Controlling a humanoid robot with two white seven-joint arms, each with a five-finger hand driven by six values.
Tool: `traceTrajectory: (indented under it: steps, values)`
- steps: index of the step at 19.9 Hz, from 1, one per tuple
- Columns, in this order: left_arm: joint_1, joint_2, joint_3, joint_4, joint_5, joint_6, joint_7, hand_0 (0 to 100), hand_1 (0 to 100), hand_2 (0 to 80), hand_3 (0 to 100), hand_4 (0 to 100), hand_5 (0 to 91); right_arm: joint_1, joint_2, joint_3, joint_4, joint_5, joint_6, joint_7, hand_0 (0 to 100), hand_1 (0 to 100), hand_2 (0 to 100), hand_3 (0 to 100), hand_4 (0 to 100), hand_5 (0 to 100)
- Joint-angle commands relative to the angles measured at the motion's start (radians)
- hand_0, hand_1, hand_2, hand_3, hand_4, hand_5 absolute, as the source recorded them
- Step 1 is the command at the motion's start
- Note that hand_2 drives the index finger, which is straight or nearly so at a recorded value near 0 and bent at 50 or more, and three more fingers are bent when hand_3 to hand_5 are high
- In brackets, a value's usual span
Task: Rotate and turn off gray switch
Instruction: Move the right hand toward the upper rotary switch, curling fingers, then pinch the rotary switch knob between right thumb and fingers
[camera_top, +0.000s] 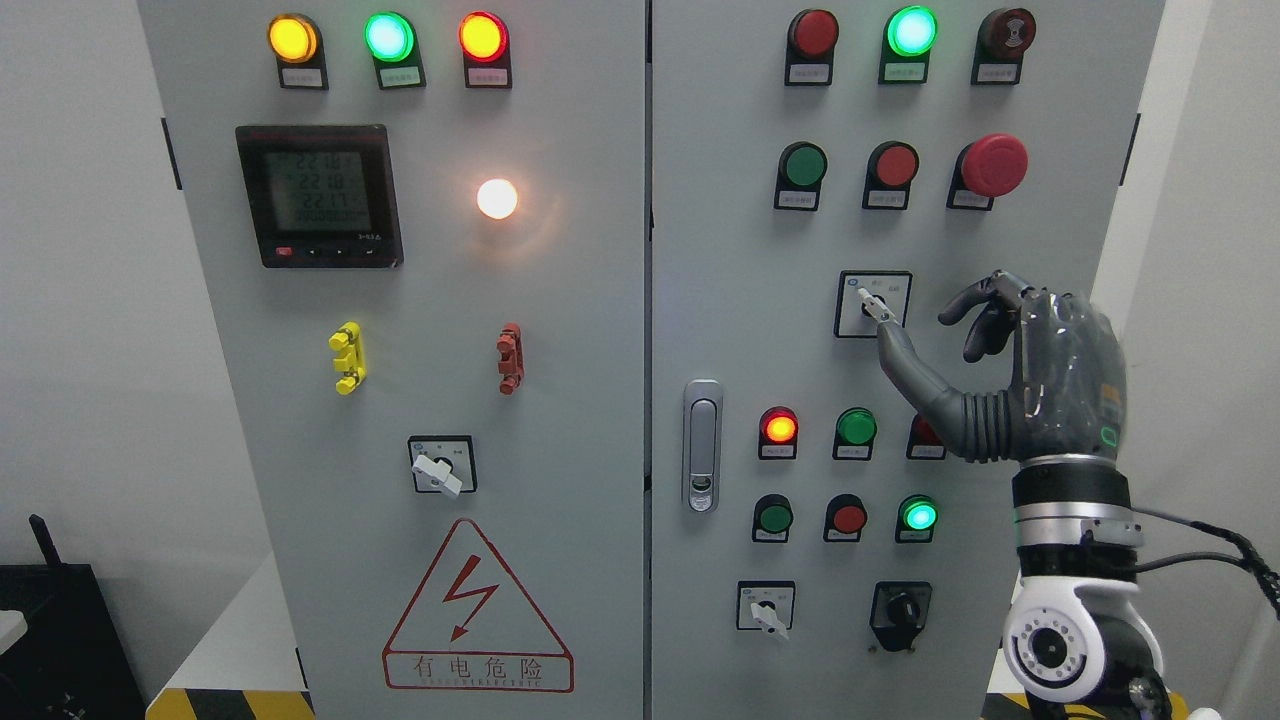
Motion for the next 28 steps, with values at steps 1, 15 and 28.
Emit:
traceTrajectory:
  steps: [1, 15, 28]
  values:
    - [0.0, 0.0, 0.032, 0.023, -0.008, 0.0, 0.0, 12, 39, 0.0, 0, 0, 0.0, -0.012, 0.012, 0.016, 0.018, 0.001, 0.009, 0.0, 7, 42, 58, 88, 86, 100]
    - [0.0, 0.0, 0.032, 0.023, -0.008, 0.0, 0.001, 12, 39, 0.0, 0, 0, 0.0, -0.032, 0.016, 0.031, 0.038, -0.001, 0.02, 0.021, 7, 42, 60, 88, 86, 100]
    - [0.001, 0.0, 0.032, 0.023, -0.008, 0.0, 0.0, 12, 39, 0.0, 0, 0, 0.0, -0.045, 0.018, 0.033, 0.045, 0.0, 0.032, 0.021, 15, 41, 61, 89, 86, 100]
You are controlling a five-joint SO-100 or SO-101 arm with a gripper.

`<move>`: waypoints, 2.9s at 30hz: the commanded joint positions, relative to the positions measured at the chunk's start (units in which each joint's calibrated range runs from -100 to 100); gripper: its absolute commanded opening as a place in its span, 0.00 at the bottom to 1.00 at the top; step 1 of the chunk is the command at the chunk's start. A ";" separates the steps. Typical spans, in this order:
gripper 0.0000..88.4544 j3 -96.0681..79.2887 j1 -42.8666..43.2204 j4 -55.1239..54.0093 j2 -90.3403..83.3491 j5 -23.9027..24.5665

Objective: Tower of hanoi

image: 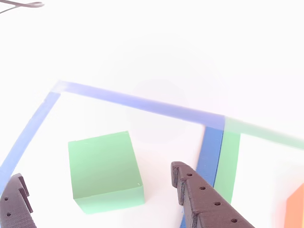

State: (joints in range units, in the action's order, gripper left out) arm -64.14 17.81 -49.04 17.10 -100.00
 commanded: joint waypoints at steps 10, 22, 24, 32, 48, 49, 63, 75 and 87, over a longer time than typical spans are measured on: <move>0.28 2.14 2.33 -2.14 0.22 0.00; 0.14 3.14 3.19 -2.78 1.35 0.00; 0.12 3.51 3.38 -3.11 1.60 0.00; 0.09 3.87 3.48 -3.19 0.87 0.00; 0.08 3.23 1.56 39.32 -37.16 0.00; 0.09 4.05 1.08 44.26 -40.63 0.00; 0.08 58.42 -7.16 124.50 -52.66 0.00; 0.08 79.51 -14.83 144.99 -52.66 0.00; 0.08 57.32 -21.55 131.39 -60.09 0.00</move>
State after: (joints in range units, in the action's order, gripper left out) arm 3.22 -1.84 91.01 -38.46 -100.00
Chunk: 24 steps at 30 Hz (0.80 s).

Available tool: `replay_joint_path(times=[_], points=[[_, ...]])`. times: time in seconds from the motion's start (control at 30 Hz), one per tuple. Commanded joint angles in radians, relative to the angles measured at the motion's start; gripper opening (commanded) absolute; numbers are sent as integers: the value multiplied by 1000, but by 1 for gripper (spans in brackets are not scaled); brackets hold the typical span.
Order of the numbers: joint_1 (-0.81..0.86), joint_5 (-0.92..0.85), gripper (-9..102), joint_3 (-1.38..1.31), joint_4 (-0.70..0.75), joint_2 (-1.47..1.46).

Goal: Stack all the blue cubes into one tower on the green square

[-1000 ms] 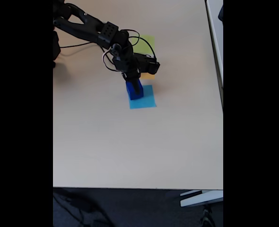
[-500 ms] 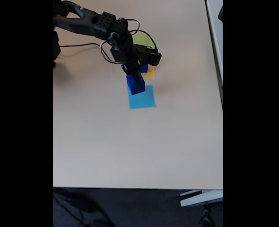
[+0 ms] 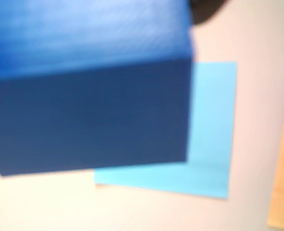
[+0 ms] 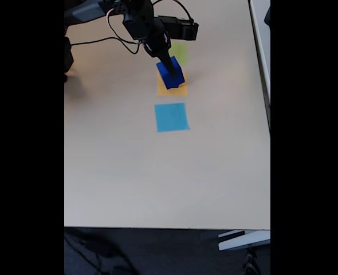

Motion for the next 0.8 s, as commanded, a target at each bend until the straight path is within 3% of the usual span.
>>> replay_joint_path(times=[0.0,0.47,0.77], points=[[-64,71,9,-89,-14,109],[-321,416,9,0,-281,133],[-460,742,9,184,-350,67]])
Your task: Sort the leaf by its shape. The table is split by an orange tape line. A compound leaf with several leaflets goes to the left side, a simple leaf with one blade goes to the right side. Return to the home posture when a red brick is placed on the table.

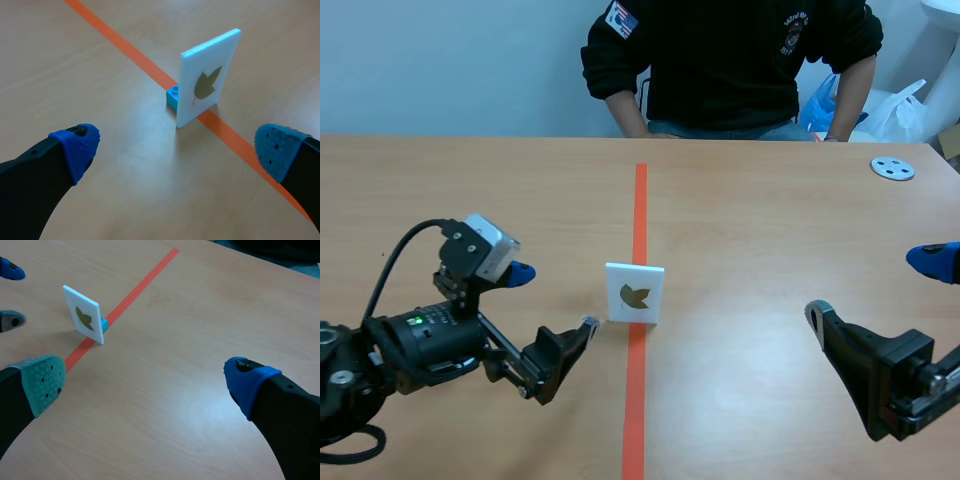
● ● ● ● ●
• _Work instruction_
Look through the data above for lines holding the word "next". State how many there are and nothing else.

• _Written reply_
2